One thing is certain: We can expect to see even more changes in the next 20 years?. More people in the design profession and more press about it have increased client awareness of the value that design strategy and design thinking can bring to their endeavors.
Design has become mainstream — more and more people participate in the process of design who didn’t go to school for “design” per se. Design has never had greater awareness. Yet, in many ways, it has never been less understood?. We, in this room, have an opportunity to change that, at least in this region.
Here are two thoughts I’ve had about regionalism. On one hand, regions are becoming less important. In this profession, it used to be that you’re either in New York City, or you’re not. ?Now, it doesn’t matter as much. Travel and technology have diminished the significance of geography as a factor in business and professional expertise. On the other hand, regions are becoming more important. Because of technology, people don’t have to travel as much. Coupled with environmental concerns, valuing a higher qualify of life, building communities, city revitalization, regions have new interests in developing a local identity.

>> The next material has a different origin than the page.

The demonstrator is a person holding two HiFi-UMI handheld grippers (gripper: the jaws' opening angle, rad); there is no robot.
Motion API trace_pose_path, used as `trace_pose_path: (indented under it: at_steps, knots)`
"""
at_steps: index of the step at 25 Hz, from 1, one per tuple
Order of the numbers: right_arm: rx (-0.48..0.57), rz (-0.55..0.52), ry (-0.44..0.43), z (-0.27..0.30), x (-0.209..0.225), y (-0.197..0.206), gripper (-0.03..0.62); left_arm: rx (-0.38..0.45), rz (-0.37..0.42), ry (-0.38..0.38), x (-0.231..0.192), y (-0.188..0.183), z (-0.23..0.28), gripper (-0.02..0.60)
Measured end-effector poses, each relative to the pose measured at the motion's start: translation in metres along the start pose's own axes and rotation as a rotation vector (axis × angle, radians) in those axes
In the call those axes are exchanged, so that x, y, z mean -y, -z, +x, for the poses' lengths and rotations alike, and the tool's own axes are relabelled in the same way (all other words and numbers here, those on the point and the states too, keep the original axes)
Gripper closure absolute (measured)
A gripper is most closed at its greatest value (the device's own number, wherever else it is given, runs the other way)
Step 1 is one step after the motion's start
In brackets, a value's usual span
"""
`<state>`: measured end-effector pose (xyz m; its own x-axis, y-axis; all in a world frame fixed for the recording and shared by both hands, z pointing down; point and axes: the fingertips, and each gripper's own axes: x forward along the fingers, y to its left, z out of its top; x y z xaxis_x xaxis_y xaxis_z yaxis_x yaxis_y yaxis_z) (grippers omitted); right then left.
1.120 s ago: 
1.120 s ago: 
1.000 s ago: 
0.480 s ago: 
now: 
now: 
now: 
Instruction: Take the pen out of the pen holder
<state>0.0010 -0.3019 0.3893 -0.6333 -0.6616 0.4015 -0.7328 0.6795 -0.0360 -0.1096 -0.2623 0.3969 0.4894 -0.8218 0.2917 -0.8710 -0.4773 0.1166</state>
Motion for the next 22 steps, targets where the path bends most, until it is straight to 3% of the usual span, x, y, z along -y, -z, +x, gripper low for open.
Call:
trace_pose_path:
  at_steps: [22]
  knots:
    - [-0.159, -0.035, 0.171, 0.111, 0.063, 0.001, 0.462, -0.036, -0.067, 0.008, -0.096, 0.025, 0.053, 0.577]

I’ve spent much of of my professional career in this region — West Michigan — and have seen a lot of change right here. In that time, downtown Grand Rapids has been completely transformed, from the Van Andel Arena, DeVos Performance Hall, and the new Grand Rapids Art Museum, to the Van Andel Institute and the emergence of the Medical Mile. There is actually a variety of places to eat dinner! Another trend I’ve witnessed: Rather than fleeing to bigger cities after school, young people are staying in West Michigan. Our region is developing its own identity. What role can we as designers play in shaping it?
My hopes for design in the region
As I’ve stated elsewhere, I believe design is less about itself, more about society, business, and people – recipients of good design. Which is to say: Sorting out design versus decoration, meaning vs style alone. For us here in West Michigan, I would hope for a less provincial attitude, and at the same time, developing a strong local presence. I would challenge this group to consider:
How can we as a region be design leaders?
How can we set a new precedents for AIGA chapters?
How can we find new ways to add value for members, educators, suppliers, and buyers?
How can we use new tools, methods, and technologies to better ourselves and our businesses?
How can we best leverage the talents and potential of this group?
Don’t get me wrong, this is not altruism! Each of us – including me – have self-serving goals for our professional and personal lives. But make no mistake, we are competing in a global marketplace. There are competitors in the room, but the larger question is: How can we we lean on each other for mutual benefit? How can we do our part to help shape this region, leveraging what we know – and want to know – about design, elevate our profession, and help West Michigan live up to its potential?
Our opportunity with a local AIGA chapter is to work together to answer these questions.